Book Read Free

Twilight

Page 14

by Brendan DuBois


  A FEW MINUTES later, the three Land Cruisers were back on the road, engines idling. Peter had a map in his hands and was talking to Sanjay and Jean-Paul. Charlie shot me a dark look and I guessed he wasn’t my best buddy any more, which was something I could live with. While that was going on I got into the nearest Land Cruiser and took out my duffel bag. I went over to the side of the road, to the place where the Mylar blanket was. I unzipped my bag and took out my Sony digital camera. I took a number of photographs and then knelt down and removed the rocks securing the blanket. I pulled it back to reveal the gray-white features of John. His face and name were probably familiar to hundreds of thousands of viewers back in the land Down Under, but right here and now he was just another statistic, another little checkmark. I centered his face in my camera’s viewfinder and took one picture. Then another. And then another.

  After I put the blanket back Karen was there, brushing her hair back away from her tear-stained face. “What the hell are you doing here? Taking souvenirs?”

  “No, I’m not,” I said, gingerly placing the stones back around the edges of the blanket. “I’m just doing my job.”

  “Job? What do you mean, your job?”

  I looked up at her angry expression. “What the UN pays me for. To document war crimes. And it’s just my luck I got to cover a fresh one.”

  Karen shook her head and walked away. A moment later I followed her.

  PETER LED THE way, driving one of our vehicles, and I sat up front with him and Miriam was in the rear. We headed down the slope, away from the highway that had once promised us a way out. Riding once more unto the breach, in the dirty and crowded and now smelly Toyota Land Cruisers. I was becoming heartily sick of being inside them. The other Land Cruisers were right behind us and we sped down the road, coming to an intersection. As we blew right through it, I yelled out, “Hey, what the hell are you doing?!”

  “What’s your problem?” Peter said.

  “Stop the car, stop it—you’re passing the intersection!”

  Peter said, “So what?”

  Maybe it was the time of day or what had just happened, but I reached over with my left foot, plunged it past his legs and punched the brake. Peter flailed at me with his right hand, and Miriam was saying something, and I punched the brake again and again, and finally the Land Cruiser slid to a halt. There was another thump as we were struck again from the rear. Miriam said, “Oh, damn, I hope that wasn’t Sanjay.”

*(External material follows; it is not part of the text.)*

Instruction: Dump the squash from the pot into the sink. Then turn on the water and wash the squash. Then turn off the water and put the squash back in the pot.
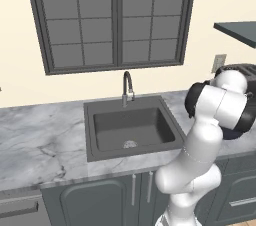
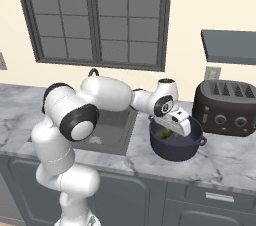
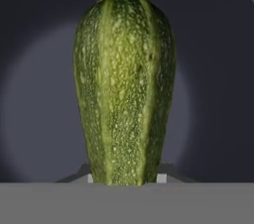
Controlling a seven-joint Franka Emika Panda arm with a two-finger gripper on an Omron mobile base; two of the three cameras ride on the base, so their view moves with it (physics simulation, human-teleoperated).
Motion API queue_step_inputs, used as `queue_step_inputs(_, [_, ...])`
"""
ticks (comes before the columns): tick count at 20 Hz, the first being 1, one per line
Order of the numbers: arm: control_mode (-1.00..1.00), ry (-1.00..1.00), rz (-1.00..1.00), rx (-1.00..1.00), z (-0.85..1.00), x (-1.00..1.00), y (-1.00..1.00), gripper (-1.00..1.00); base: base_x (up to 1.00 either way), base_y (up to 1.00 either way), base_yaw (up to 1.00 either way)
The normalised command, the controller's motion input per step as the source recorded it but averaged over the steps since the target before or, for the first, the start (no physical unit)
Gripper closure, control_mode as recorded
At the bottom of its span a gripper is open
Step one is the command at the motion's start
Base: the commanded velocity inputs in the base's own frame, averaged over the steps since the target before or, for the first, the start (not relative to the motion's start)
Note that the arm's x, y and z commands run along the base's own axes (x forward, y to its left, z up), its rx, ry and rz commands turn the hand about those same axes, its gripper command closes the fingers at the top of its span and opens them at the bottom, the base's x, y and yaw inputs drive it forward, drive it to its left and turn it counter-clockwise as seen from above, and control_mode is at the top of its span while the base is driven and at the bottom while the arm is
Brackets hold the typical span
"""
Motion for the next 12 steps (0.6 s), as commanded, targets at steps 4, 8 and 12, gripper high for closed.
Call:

  I reached over, turned off the ignition, grabbed the keys and got outside. Peter scrambled right after me, swearing, his London accent now very thick. “You bastard, you stupid bastard, I’m going to fucking nail you!”

  Jean-Paul and Charlie came up to us, the Marine with his weapon in his hand. Jean-Paul said, “What’s wrong? What’s wrong?”

  Peter grabbed the front of my coat with one hand while Miriam held back his other arm. He said, “Damn fool stopped us for no reason.”

  I held the keys behind me, like we were in a schoolyard brawl, and said, “He passed the turnoff.”

  “What turnoff, you idiot?” Peter said, tugging at me, his face scarlet. “What fucking turnoff?”

  Jean-Paul pulled him off me. Karen was now out with us but Sanjay was still in the other Land Cruiser, the one that had rammed us, probably happy that I was getting the brunt of Peter’s anger. I said, “Go right. That’s what John said. He said go right.”

  Jean-Paul said, “Is that true?”

  “Bloody fuckwit, no, it’s not true,” Peter said. “He said go straight. That’s what he said.”

  “Karen?” Jean-Paul asked.

  “Shit, I don’t know,” she said, folding her arms. “I was too busy trying to keep the poor guy alive.”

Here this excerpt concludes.